__Problem__: Where a line contains "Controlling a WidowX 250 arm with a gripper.", begin there and restate word for word every line to the end of the entries below, pictures excluded.
BEGIN Dataset content
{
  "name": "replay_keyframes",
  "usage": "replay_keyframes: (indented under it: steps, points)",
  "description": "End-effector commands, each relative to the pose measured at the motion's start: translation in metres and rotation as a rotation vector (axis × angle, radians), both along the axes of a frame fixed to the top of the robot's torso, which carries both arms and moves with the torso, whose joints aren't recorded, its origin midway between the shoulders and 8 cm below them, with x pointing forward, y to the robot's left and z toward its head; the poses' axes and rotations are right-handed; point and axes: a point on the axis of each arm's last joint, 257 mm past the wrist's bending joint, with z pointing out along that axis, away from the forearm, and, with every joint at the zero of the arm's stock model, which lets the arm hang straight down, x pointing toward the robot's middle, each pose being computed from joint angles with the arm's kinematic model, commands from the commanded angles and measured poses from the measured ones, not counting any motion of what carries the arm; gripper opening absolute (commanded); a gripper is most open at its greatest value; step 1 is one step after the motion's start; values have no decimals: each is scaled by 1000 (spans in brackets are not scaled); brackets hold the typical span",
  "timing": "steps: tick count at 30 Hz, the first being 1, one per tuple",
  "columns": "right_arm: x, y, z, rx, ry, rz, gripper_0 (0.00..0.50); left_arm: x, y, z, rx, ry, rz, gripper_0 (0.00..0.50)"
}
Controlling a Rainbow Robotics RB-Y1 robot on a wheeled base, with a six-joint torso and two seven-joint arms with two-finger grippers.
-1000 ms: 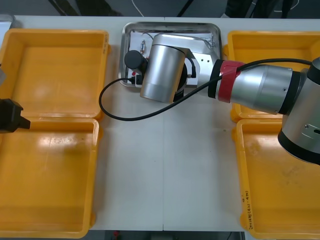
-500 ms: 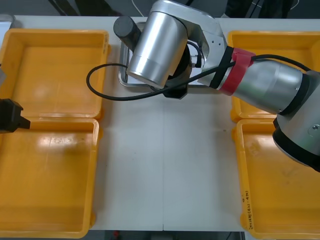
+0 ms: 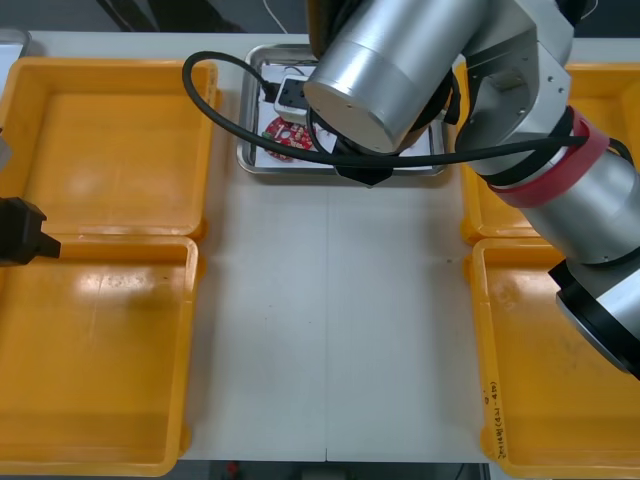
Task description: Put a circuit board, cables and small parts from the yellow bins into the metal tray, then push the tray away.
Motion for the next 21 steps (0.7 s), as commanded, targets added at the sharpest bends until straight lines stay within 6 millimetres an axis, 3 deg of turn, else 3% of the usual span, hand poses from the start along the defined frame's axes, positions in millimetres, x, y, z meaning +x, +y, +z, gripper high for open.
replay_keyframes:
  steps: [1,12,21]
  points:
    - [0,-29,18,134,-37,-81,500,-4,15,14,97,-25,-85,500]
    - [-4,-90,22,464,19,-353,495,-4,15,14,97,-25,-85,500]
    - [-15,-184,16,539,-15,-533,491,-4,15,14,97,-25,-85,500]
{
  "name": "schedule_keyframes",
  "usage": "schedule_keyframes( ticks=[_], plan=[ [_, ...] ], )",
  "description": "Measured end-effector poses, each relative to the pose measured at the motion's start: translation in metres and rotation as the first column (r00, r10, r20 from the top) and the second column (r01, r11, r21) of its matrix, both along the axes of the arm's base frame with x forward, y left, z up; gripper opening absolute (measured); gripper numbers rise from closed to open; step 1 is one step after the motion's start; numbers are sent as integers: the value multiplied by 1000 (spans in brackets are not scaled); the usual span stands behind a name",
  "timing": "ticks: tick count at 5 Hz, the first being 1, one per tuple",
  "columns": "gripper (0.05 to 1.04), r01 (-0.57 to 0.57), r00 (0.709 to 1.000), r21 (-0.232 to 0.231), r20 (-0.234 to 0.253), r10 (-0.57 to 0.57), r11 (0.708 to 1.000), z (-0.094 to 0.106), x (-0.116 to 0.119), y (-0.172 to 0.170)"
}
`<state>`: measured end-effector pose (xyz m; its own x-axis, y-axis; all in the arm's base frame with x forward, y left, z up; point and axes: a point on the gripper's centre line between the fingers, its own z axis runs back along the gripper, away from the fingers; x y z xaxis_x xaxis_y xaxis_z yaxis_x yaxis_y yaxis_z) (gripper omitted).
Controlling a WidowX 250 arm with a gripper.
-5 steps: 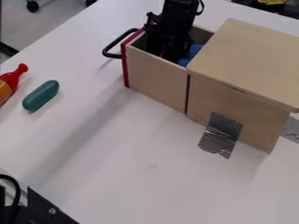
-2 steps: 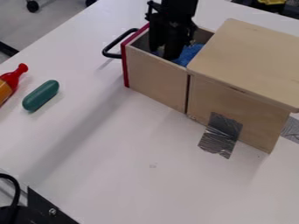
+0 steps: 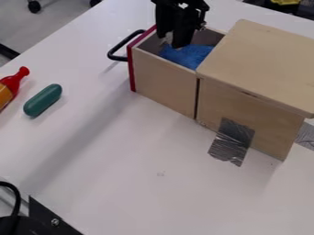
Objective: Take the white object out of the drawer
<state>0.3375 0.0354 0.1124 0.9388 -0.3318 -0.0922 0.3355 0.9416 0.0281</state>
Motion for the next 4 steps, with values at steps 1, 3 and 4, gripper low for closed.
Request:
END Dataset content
__Solution for this problem__:
Controlling a WidowX 250 arm with a gripper.
-5 steps: 
-2 steps: 
+0 steps: 
Objective: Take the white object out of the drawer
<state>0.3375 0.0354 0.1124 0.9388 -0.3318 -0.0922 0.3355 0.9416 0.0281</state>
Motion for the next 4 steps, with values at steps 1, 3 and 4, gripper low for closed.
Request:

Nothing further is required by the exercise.